§ **What you should do**
Write out the stretch of lines below that begins at the line with "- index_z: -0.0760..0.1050" and ends at the line with "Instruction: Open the", including both, exactly as given and nothing more.

[[ Source data open ]]

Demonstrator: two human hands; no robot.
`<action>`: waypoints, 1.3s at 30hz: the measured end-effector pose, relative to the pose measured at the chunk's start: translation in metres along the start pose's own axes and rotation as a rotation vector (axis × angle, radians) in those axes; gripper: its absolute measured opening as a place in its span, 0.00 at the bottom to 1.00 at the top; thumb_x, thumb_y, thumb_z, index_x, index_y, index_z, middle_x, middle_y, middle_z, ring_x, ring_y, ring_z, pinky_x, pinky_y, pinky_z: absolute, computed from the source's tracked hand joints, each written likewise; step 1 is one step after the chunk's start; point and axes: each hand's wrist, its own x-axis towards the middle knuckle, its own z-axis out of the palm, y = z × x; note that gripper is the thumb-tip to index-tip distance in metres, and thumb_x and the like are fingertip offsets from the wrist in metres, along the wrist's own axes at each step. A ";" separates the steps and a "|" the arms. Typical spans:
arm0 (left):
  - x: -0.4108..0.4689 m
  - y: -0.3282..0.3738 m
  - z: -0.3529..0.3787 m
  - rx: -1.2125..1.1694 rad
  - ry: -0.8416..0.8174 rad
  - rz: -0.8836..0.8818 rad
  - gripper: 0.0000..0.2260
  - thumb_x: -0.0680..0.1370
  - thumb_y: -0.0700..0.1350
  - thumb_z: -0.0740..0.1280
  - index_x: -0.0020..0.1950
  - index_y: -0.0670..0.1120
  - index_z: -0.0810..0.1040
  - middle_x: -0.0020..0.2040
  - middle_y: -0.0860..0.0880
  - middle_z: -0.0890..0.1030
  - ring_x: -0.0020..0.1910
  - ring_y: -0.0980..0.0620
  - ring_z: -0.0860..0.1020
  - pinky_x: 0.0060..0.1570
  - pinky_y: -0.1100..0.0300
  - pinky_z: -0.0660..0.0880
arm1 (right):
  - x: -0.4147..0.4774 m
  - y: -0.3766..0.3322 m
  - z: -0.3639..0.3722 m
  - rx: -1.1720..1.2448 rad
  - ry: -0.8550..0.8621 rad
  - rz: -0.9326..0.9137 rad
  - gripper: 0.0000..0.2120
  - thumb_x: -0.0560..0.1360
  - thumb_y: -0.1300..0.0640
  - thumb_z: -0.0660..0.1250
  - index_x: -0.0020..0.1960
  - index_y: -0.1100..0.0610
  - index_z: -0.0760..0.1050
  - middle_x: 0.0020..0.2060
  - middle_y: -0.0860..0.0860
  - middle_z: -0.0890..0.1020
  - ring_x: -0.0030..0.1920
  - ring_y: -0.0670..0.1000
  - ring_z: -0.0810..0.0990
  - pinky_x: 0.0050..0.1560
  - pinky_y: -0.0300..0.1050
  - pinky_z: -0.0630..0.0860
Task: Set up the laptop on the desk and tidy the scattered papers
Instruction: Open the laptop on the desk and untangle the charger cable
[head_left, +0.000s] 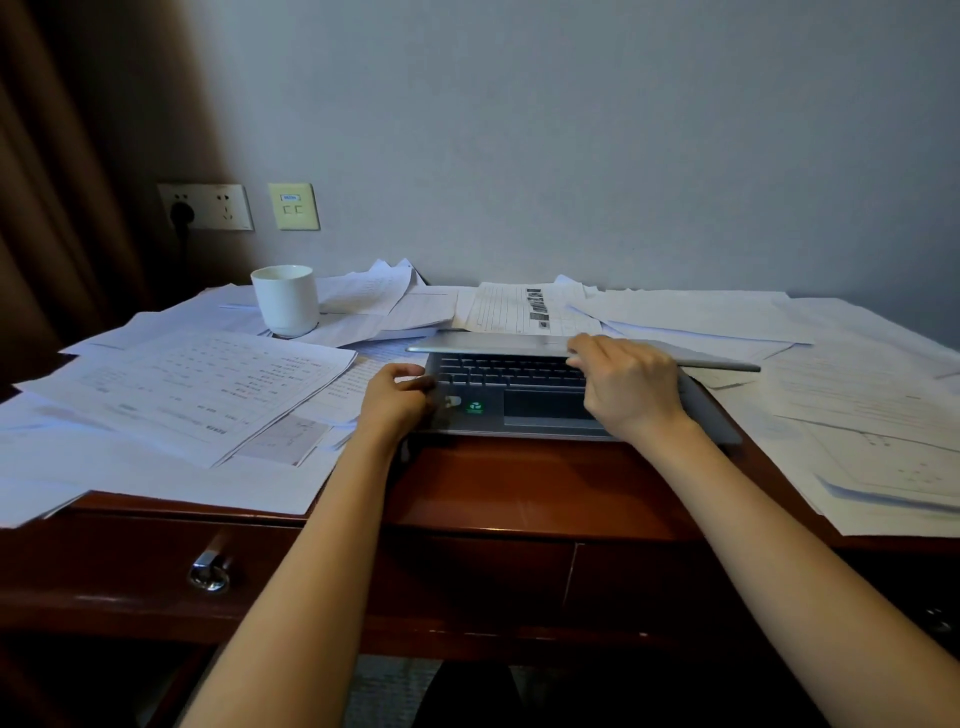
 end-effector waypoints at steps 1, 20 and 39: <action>0.000 0.001 0.001 0.022 0.004 0.007 0.17 0.74 0.29 0.64 0.57 0.47 0.71 0.61 0.44 0.77 0.57 0.41 0.77 0.47 0.52 0.77 | 0.006 0.001 0.000 -0.007 -0.011 0.029 0.15 0.73 0.59 0.56 0.36 0.59 0.80 0.23 0.51 0.77 0.22 0.53 0.75 0.23 0.36 0.67; 0.014 0.023 0.009 0.508 -0.111 0.061 0.25 0.72 0.28 0.62 0.67 0.44 0.67 0.66 0.42 0.74 0.54 0.46 0.74 0.41 0.60 0.75 | 0.144 0.040 0.007 0.111 -0.220 0.601 0.18 0.79 0.50 0.60 0.59 0.65 0.70 0.57 0.62 0.74 0.58 0.62 0.72 0.57 0.52 0.68; 0.065 0.030 0.031 0.310 -0.263 0.118 0.29 0.78 0.30 0.53 0.77 0.48 0.55 0.72 0.38 0.64 0.55 0.46 0.75 0.50 0.59 0.74 | 0.133 0.056 0.034 0.037 0.092 0.483 0.17 0.73 0.47 0.68 0.41 0.62 0.78 0.45 0.58 0.78 0.48 0.61 0.74 0.47 0.51 0.67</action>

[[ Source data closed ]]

§ **Written answer**
  - index_z: -0.0760..0.1050
  - middle_x: 0.0020..0.2060
  - middle_y: -0.0860..0.0860
  - middle_z: -0.0890..0.1020
  - ring_x: -0.0030..0.1920
  - ring_y: -0.0670..0.1000
  - ring_z: -0.0810..0.0990
  - pinky_x: 0.0050..0.1560
  - pinky_y: -0.0300..0.1050
  - pinky_z: -0.0630..0.0860
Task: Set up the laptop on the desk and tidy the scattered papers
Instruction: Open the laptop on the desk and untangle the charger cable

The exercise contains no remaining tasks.